BEGIN Data records

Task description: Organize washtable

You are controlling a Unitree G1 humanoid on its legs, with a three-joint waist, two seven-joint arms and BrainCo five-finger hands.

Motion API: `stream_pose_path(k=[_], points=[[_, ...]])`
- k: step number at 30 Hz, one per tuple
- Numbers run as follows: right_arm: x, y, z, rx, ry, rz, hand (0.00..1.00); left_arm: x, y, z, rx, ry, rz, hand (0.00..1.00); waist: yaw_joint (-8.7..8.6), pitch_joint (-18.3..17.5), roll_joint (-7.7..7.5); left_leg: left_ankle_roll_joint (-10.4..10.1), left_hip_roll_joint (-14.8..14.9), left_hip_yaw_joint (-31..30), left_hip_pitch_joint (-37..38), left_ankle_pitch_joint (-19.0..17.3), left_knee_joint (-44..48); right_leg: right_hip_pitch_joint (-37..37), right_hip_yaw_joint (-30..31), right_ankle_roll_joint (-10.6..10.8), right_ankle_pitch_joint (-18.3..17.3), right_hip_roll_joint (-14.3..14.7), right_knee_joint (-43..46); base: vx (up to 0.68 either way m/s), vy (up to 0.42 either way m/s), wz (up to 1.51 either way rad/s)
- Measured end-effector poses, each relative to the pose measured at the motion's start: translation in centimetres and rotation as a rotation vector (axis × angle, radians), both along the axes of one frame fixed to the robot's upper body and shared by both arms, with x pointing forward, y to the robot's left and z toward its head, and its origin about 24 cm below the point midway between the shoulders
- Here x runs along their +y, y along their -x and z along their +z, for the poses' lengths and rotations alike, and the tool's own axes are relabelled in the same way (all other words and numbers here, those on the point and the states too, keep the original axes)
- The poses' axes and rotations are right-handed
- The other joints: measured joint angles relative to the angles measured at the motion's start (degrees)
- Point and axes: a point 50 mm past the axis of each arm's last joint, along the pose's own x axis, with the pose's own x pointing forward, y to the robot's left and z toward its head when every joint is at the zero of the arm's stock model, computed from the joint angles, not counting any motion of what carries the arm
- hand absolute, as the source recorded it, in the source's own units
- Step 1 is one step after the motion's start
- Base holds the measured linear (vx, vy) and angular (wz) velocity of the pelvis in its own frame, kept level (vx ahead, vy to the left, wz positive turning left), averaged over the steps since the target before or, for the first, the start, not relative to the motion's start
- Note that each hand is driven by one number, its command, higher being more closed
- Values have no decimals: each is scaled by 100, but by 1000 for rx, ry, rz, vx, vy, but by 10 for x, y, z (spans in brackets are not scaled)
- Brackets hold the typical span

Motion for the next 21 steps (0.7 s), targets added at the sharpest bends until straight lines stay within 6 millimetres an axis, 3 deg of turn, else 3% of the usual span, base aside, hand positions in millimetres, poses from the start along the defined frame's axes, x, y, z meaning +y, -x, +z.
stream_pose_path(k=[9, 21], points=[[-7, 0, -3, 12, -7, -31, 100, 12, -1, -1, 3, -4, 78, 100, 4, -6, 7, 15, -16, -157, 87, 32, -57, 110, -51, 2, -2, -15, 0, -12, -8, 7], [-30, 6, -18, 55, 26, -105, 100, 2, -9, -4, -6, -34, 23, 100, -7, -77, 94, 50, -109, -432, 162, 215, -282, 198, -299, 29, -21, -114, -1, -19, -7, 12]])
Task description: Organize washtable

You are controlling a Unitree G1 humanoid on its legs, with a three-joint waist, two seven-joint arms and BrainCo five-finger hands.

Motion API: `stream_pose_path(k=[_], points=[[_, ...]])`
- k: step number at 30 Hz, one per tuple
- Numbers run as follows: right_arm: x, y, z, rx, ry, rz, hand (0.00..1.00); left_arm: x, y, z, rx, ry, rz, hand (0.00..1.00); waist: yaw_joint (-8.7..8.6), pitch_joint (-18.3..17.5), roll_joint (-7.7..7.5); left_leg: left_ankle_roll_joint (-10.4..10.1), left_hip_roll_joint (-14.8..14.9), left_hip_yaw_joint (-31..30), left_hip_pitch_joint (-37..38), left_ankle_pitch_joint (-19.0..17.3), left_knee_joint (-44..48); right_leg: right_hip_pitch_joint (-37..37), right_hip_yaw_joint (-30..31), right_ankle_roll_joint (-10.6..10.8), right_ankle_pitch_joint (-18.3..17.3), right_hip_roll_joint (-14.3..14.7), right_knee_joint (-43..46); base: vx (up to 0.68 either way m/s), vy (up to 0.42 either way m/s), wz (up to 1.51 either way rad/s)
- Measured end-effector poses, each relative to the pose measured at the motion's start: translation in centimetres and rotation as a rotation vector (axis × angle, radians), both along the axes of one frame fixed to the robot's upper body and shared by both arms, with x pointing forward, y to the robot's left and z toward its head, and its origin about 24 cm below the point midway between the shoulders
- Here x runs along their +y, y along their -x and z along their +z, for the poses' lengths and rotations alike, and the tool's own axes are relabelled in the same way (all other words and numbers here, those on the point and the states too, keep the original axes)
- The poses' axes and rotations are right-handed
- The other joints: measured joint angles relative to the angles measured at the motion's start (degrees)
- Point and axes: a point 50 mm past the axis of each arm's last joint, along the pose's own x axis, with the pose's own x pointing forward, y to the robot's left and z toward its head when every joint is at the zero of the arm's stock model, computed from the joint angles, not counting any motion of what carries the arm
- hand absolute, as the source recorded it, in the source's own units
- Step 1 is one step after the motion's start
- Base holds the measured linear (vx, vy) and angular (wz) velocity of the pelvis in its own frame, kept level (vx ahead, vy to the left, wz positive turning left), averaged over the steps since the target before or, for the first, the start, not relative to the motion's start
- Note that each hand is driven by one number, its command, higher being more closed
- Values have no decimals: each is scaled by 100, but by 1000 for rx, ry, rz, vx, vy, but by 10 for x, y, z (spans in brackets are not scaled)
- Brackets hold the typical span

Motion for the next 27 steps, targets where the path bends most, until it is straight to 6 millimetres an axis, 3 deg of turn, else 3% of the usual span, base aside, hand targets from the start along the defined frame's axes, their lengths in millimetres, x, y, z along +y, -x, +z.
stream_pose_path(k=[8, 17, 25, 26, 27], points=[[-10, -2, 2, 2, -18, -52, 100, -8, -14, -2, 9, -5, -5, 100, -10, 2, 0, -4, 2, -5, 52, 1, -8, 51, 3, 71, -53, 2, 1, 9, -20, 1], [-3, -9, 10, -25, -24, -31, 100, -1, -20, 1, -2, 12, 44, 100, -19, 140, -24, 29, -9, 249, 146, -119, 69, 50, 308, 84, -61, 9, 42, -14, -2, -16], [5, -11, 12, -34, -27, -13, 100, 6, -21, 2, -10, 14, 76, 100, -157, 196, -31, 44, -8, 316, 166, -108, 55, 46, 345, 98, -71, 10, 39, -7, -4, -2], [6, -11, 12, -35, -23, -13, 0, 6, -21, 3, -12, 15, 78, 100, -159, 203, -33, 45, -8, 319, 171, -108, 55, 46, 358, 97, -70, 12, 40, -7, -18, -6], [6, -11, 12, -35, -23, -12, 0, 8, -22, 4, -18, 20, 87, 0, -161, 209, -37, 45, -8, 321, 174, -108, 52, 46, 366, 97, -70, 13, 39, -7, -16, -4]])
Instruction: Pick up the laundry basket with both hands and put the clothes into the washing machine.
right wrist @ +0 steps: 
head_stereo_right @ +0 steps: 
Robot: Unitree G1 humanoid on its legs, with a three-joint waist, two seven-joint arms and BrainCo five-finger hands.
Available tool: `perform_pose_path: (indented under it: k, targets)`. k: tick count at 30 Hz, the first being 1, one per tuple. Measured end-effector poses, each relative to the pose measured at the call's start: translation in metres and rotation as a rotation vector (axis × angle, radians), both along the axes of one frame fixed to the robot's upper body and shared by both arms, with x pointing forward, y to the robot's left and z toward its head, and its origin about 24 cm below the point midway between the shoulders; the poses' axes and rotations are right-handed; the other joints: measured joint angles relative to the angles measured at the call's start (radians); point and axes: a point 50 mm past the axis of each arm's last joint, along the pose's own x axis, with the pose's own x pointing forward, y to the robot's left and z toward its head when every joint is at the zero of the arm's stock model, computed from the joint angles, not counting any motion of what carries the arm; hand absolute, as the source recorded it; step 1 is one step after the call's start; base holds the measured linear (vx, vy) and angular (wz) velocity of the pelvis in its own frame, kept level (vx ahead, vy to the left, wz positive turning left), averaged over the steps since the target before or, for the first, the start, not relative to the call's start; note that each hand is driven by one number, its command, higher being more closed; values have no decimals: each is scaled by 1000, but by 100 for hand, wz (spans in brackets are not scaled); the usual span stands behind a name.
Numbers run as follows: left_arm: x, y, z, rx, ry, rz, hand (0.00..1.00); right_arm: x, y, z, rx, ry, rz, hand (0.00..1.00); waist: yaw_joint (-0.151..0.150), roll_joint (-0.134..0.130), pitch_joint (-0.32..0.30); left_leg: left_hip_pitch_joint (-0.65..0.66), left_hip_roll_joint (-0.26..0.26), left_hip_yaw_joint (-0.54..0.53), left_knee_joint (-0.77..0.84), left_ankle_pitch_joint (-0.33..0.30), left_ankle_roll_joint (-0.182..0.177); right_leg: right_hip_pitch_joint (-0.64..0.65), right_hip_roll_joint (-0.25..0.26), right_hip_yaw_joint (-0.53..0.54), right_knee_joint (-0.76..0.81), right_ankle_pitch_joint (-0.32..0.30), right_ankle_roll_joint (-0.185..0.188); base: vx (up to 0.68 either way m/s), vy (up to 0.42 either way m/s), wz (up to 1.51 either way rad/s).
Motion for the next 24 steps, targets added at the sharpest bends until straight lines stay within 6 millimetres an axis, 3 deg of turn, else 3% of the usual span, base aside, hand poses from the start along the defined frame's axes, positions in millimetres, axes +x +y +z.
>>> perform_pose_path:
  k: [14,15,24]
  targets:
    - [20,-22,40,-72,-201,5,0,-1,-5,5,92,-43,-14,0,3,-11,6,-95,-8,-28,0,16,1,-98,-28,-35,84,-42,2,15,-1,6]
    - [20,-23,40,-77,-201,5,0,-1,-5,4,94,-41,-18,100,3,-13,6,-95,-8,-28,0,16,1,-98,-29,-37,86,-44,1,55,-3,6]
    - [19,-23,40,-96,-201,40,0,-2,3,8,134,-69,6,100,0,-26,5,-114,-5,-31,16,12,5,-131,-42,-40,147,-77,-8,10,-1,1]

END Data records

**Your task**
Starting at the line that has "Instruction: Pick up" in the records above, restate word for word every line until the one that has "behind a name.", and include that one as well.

**Response box**
Instruction: Pick up the laundry basket with both hands and put the clothes into the washing machine.
right wrist @ +0 steps: 
head_stereo_right @ +0 steps: 
Robot: Unitree G1 humanoid on its legs, with a three-joint waist, two seven-joint arms and BrainCo five-finger hands.
Available tool: `perform_pose_path: (indented under it: k, targets)`. k: tick count at 30 Hz, the first being 1, one per tuple. Measured end-effector poses, each relative to the pose measured at the call's start: translation in metres and rotation as a rotation vector (axis × angle, radians), both along the axes of one frame fixed to the robot's upper body and shared by both arms, with x pointing forward, y to the robot's left and z toward its head, and its origin about 24 cm below the point midway between the shoulders; the poses' axes and rotations are right-handed; the other joints: measured joint angles relative to the angles measured at the call's start (radians); point and axes: a point 50 mm past the axis of each arm's last joint, along the pose's own x axis, with the pose's own x pointing forward, y to the robot's left and z toward its head when every joint is at the zero of the arm's stock model, computed from the joint angles, not counting any motion of what carries the arm; hand absolute, as the source recorded it; step 1 is one step after the call's start; base holds the measured linear (vx, vy) and angular (wz) velocity of the pelvis in its own frame, kept level (vx ahead, vy to the left, wz positive turning left), averaged over the steps since the target before or, for the first, the start, not relative to the call's start; note that each hand is driven by one number, its command, higher being more closed; values have no decimals: each is scaled by 1000, but by 100 for hand, wz (spans in brackets are not scaled); the usual span stands behind a name.

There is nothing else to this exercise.